(Listed entries Opens)
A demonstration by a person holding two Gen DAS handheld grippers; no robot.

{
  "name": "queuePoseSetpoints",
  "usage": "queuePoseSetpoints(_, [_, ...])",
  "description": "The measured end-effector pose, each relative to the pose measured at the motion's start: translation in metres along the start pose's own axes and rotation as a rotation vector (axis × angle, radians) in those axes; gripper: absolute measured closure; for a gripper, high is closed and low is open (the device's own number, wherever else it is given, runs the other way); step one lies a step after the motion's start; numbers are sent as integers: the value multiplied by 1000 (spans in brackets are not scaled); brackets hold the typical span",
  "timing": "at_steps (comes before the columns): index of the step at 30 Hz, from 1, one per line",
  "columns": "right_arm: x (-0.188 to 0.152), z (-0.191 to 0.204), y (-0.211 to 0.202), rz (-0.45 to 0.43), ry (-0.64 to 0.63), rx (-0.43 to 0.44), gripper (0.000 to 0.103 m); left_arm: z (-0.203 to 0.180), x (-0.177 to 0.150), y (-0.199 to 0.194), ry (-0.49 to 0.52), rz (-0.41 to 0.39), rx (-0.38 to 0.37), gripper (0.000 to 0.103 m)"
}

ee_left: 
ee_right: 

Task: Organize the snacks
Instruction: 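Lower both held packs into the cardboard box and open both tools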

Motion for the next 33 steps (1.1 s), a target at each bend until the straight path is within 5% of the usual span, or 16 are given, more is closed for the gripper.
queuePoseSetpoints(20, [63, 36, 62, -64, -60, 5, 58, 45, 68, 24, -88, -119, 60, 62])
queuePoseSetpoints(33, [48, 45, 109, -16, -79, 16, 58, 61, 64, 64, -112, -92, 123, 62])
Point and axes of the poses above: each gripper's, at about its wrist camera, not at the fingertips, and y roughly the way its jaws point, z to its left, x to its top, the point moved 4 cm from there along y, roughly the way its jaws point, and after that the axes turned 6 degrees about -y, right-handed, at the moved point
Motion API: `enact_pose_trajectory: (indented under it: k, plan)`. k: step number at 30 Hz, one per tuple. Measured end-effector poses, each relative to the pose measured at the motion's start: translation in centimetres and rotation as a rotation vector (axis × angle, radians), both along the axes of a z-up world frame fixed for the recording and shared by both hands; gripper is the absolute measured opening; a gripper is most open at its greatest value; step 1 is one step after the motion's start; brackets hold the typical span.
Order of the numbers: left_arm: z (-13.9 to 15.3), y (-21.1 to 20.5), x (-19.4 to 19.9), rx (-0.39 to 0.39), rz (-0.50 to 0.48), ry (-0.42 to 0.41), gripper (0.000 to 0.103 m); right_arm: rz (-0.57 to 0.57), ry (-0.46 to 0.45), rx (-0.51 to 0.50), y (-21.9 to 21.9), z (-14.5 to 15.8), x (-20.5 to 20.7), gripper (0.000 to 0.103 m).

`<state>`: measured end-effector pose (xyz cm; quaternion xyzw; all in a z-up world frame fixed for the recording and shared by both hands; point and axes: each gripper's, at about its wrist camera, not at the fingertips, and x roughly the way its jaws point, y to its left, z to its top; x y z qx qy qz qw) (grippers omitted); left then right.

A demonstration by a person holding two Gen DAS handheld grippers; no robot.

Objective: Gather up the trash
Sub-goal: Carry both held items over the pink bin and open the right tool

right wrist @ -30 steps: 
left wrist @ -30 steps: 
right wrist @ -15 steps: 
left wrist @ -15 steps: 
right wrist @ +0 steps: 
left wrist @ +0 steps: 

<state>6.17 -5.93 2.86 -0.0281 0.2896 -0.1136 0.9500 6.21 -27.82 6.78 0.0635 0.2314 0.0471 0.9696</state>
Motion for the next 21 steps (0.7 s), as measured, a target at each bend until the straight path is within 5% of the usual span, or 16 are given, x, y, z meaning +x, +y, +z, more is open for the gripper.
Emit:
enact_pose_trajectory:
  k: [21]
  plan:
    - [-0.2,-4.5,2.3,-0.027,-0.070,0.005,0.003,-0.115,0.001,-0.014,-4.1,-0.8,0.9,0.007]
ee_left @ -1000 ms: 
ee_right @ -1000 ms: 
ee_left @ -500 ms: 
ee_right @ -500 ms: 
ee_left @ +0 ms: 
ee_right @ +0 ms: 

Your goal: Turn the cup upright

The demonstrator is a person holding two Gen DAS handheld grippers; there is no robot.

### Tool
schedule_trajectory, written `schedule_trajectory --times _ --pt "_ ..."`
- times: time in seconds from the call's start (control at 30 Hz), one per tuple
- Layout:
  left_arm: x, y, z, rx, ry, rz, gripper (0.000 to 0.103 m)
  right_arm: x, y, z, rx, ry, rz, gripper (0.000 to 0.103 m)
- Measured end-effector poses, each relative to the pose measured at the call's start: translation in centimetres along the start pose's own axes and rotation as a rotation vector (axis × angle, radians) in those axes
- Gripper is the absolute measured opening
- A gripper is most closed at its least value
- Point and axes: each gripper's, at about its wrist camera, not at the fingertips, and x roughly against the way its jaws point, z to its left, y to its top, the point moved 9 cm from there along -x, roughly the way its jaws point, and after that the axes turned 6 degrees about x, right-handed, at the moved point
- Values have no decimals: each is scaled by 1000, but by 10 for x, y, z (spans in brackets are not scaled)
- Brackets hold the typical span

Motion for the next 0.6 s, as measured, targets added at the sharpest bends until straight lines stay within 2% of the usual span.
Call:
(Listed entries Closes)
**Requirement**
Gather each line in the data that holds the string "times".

**Solution to the problem**
schedule_trajectory, written `schedule_trajectory --times _ --pt "_ ..."`
- times: time in seconds from the call's start (control at 30 Hz), one per tuple

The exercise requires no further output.